Your task: Show each line in the listing below that contains the word "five".

Data under study:
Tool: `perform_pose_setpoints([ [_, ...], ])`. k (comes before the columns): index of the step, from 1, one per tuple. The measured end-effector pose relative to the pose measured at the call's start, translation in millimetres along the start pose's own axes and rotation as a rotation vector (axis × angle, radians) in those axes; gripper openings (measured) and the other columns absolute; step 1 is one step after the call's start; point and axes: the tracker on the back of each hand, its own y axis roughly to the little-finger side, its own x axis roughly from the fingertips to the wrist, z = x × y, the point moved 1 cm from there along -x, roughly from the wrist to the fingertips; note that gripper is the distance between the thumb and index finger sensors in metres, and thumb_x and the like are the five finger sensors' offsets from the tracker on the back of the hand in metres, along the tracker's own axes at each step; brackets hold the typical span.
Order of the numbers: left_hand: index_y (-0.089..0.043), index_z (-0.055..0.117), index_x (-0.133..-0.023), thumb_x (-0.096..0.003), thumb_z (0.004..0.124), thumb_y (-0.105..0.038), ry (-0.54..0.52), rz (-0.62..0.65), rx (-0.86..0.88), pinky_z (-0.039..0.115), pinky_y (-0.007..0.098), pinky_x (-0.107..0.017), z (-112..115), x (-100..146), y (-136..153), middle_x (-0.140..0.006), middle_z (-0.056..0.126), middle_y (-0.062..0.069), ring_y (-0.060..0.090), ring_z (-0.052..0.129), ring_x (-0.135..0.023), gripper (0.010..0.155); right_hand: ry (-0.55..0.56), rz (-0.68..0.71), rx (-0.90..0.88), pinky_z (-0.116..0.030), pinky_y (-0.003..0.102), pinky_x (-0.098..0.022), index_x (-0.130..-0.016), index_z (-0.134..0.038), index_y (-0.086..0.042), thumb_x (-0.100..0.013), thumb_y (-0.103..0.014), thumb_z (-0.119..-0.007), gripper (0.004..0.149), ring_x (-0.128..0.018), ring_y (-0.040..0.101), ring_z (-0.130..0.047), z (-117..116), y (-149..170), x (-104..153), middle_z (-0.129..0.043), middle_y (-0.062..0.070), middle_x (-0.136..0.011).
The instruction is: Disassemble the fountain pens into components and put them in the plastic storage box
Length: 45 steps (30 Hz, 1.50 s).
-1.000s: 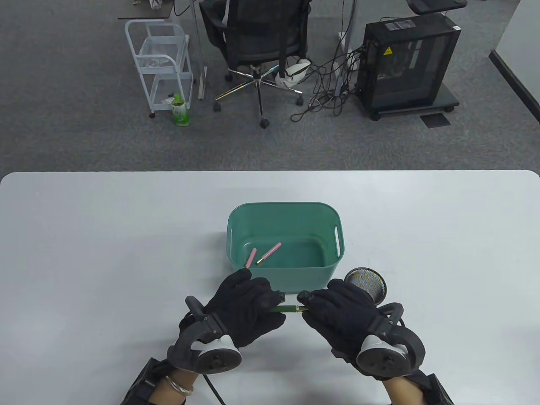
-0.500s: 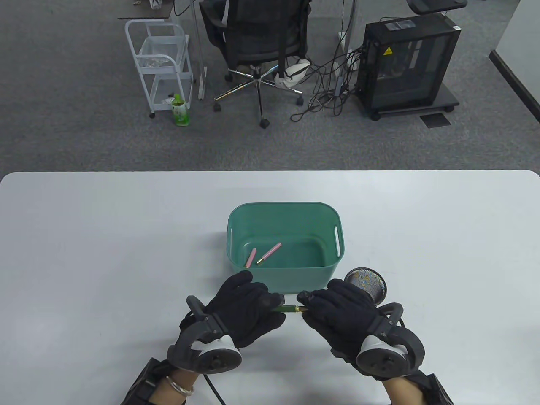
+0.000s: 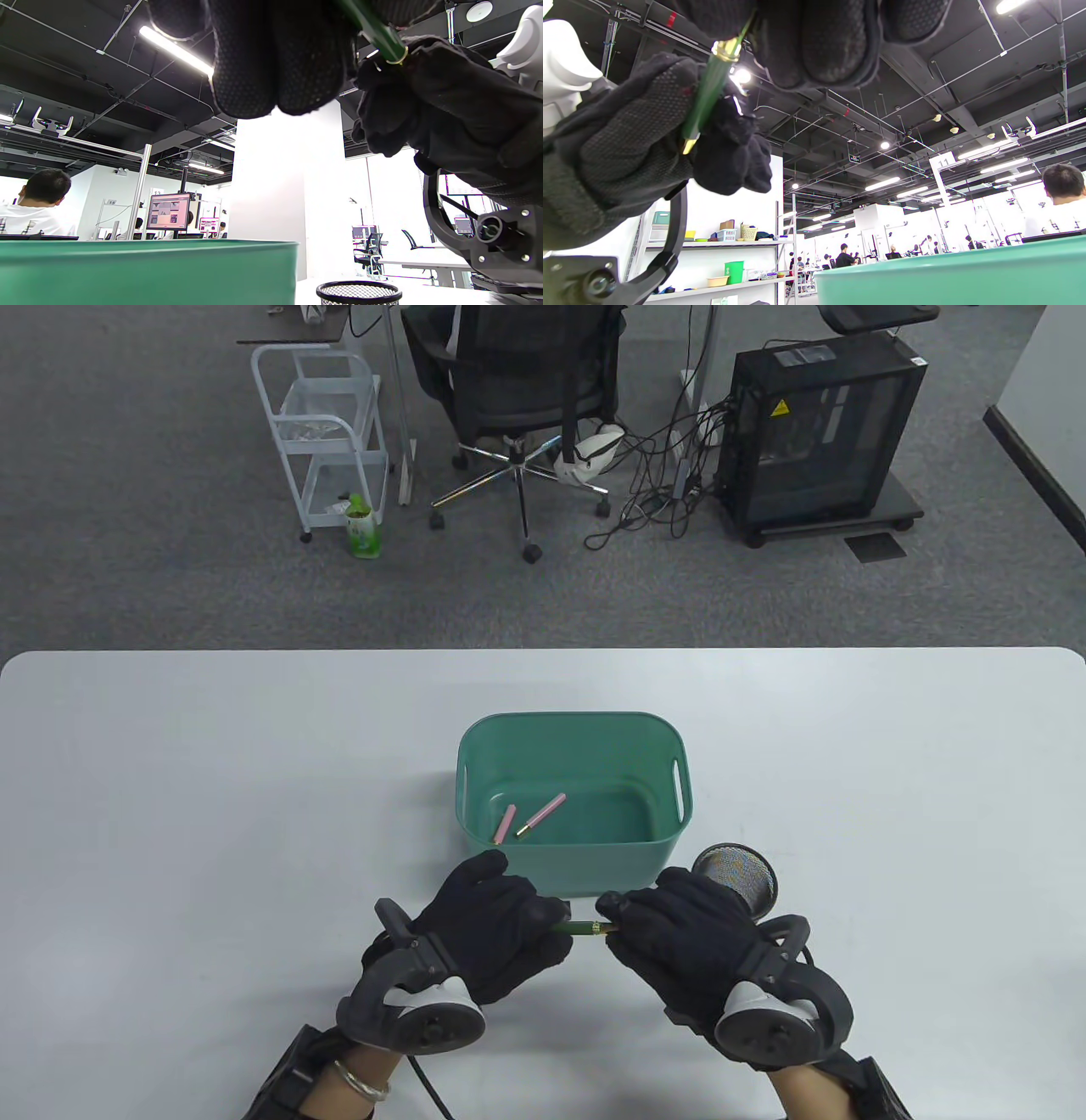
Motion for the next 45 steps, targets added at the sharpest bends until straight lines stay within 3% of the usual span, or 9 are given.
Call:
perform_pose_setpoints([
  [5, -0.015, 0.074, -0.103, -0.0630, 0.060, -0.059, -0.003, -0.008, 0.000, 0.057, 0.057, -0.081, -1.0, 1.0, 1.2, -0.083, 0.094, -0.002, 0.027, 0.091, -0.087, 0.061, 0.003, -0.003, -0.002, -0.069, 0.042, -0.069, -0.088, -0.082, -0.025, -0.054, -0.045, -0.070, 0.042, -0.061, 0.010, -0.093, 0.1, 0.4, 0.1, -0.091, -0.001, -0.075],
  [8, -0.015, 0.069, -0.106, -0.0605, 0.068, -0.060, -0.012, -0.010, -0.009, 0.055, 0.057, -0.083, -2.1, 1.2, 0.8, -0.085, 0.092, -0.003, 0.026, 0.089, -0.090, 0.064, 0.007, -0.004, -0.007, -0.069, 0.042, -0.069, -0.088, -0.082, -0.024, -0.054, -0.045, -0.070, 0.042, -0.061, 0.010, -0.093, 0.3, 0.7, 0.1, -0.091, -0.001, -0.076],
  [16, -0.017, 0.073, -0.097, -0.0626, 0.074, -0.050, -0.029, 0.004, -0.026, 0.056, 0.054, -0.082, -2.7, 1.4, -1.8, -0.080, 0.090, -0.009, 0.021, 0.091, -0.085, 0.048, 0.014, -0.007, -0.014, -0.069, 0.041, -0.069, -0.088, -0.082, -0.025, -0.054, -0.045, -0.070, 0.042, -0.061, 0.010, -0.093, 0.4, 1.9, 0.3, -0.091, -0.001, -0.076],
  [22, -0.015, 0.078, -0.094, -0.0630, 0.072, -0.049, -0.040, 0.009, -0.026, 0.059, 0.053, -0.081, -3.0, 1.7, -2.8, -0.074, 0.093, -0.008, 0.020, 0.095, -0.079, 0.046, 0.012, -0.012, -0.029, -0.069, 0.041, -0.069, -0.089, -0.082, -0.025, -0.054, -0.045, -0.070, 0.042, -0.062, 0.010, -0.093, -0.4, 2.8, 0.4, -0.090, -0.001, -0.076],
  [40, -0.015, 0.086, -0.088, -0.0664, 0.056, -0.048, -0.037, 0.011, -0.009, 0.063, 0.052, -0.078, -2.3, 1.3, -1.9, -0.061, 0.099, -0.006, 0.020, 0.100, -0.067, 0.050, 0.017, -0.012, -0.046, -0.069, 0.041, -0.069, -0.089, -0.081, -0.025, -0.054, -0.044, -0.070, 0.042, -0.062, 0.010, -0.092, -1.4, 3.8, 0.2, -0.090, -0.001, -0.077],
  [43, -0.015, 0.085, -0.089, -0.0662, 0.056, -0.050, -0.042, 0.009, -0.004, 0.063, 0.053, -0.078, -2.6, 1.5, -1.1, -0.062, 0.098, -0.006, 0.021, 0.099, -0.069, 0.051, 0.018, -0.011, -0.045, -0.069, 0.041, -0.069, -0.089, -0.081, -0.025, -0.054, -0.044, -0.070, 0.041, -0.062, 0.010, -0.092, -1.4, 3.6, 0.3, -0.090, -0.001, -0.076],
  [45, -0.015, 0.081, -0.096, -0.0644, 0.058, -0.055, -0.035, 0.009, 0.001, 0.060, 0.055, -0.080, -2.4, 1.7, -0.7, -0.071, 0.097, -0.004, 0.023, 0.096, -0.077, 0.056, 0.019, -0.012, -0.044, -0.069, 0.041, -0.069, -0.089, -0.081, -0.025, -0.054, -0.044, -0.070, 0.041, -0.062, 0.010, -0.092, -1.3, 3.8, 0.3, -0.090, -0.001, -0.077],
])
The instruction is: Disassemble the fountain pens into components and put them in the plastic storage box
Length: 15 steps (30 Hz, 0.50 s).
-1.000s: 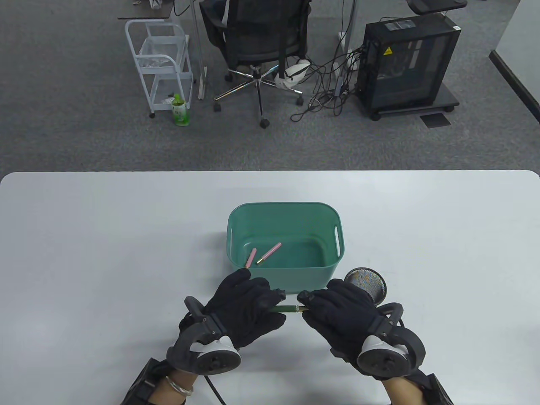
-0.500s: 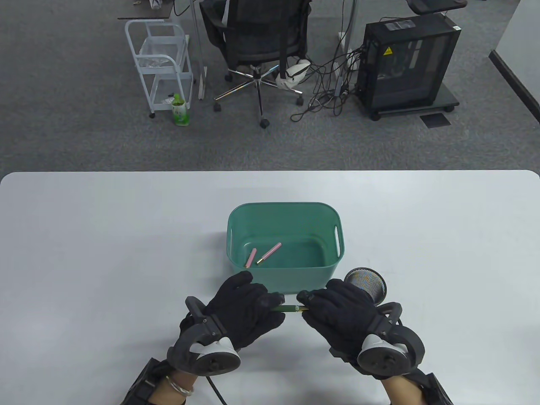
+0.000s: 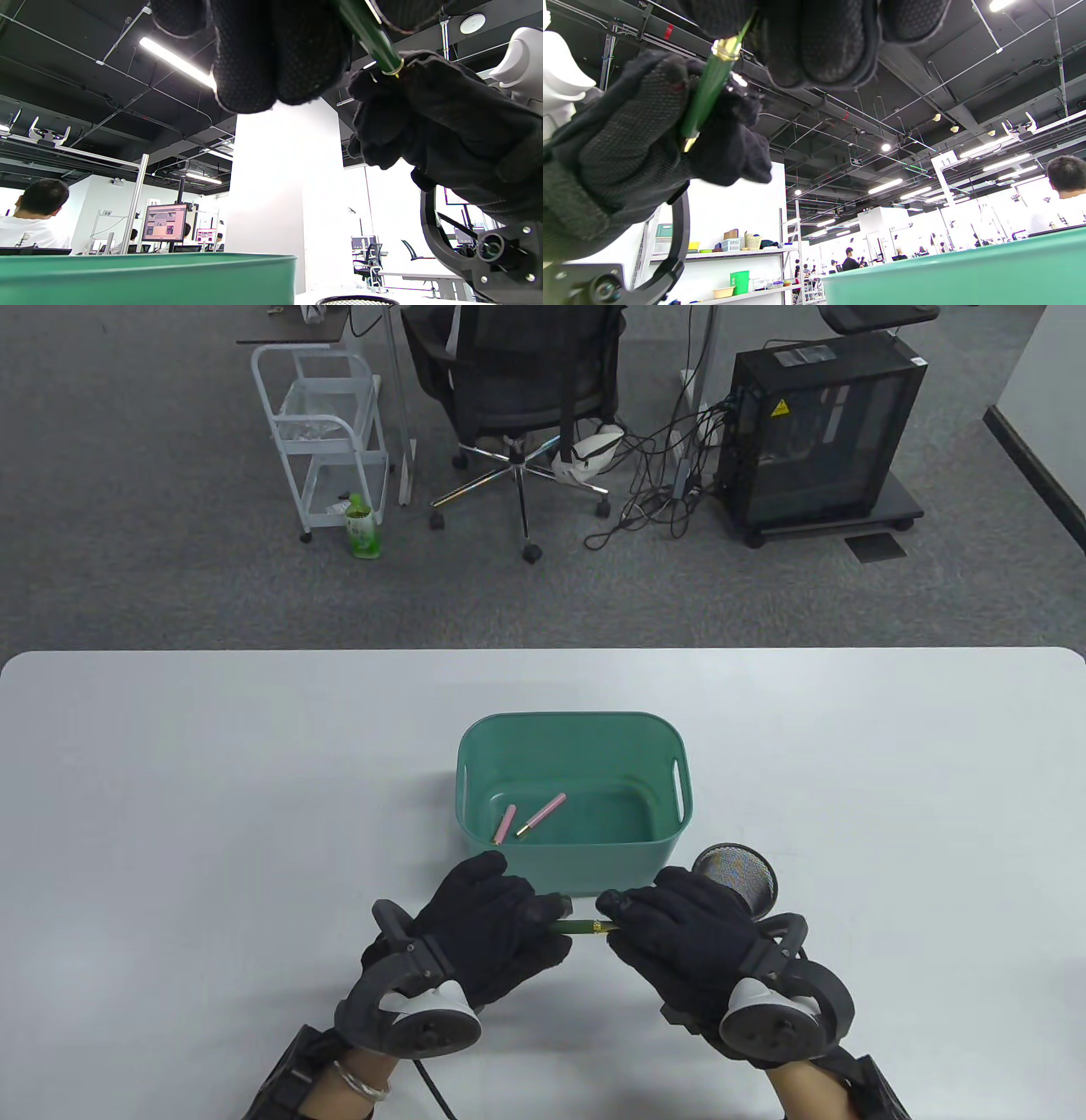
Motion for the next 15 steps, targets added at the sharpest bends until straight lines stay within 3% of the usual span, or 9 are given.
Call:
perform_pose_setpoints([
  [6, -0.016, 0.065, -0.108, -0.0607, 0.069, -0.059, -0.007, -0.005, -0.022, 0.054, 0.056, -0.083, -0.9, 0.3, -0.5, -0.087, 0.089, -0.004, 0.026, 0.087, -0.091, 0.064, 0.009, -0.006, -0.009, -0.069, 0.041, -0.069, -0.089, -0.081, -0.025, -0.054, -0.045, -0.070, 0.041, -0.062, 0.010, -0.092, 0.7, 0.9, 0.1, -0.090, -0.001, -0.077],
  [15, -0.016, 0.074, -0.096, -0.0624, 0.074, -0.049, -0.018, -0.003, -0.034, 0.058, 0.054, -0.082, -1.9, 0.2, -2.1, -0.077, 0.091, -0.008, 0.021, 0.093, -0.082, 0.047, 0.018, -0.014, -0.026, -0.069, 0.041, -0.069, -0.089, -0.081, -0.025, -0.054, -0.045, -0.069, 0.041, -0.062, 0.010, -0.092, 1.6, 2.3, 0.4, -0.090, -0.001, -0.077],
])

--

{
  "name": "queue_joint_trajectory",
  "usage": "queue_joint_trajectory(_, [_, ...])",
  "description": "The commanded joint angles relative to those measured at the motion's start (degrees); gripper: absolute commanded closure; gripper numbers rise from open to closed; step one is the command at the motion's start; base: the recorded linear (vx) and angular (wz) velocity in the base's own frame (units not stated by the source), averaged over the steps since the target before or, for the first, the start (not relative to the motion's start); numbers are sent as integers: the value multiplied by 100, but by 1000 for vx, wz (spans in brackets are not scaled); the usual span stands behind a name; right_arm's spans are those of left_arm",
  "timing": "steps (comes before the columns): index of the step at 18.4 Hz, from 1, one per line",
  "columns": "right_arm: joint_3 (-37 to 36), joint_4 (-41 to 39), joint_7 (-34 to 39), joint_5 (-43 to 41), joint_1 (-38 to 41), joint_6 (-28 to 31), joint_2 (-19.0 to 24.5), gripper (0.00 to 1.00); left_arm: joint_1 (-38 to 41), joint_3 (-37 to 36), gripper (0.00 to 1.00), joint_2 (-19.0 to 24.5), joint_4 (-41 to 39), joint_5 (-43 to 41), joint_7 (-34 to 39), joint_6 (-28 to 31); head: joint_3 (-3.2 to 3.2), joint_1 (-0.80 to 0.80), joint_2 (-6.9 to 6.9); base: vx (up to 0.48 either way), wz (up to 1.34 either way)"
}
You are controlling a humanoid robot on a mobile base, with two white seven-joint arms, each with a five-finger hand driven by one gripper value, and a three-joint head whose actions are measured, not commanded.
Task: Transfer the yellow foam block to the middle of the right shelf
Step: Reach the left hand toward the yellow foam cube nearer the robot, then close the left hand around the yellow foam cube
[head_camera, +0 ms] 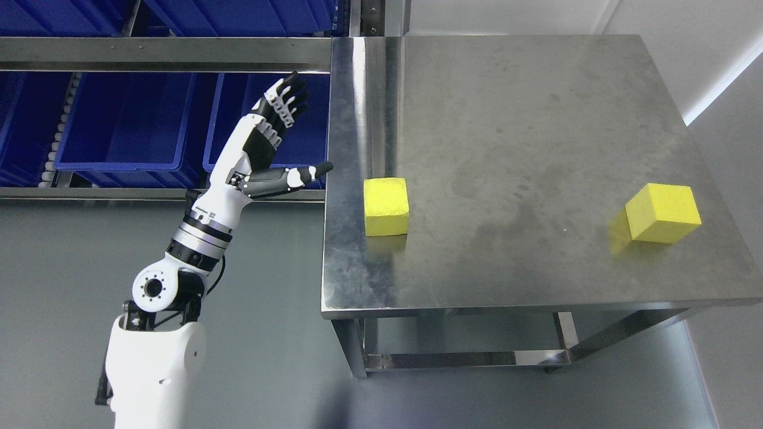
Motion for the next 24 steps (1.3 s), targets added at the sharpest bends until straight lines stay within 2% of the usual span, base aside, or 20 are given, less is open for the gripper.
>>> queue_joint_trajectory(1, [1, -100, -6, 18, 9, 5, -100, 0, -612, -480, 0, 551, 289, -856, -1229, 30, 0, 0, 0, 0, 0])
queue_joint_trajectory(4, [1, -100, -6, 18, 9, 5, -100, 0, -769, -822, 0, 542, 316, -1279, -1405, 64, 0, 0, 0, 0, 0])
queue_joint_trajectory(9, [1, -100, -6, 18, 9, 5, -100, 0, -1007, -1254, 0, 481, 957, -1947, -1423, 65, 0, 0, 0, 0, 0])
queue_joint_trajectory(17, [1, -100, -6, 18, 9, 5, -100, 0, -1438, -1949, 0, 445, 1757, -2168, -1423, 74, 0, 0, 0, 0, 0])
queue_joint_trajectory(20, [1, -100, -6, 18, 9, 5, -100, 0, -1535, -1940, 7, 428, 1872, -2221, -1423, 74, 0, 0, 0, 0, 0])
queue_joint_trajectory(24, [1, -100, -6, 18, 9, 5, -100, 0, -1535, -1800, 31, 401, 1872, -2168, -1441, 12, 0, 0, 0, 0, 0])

Exercise output:
Tool: `perform_pose_setpoints([ [_, ...], ])`. k (comes before the columns): index of the step, from 1, one per tuple. The measured end-effector pose relative to the pose measured at the call's start, translation in millimetres along the start pose's own axes and rotation as a rotation vector (axis × angle, radians) in those axes; gripper openings (measured) and the other columns absolute; step 1 is one step after the call's start; point and axes: the tracker on the back of each hand, its own y axis roughly to the little-finger side, its own x axis roughly from the fingertips to the wrist, z = x × y, the point moved 1 cm from there along -x, roughly from the wrist to the fingertips; note that gripper is the distance between the thumb and index finger sensors in metres, and thumb_x and the like are the five finger sensors' offsets from the tracker on the back of the hand in metres, along the tracker's own axes at each step; brackets hold the typical span.
You are controlling a humanoid robot on a mobile base, with two white seven-joint arms, each with a five-finger hand driven by one gripper value, and a three-joint head whose actions are measured, not commanded.

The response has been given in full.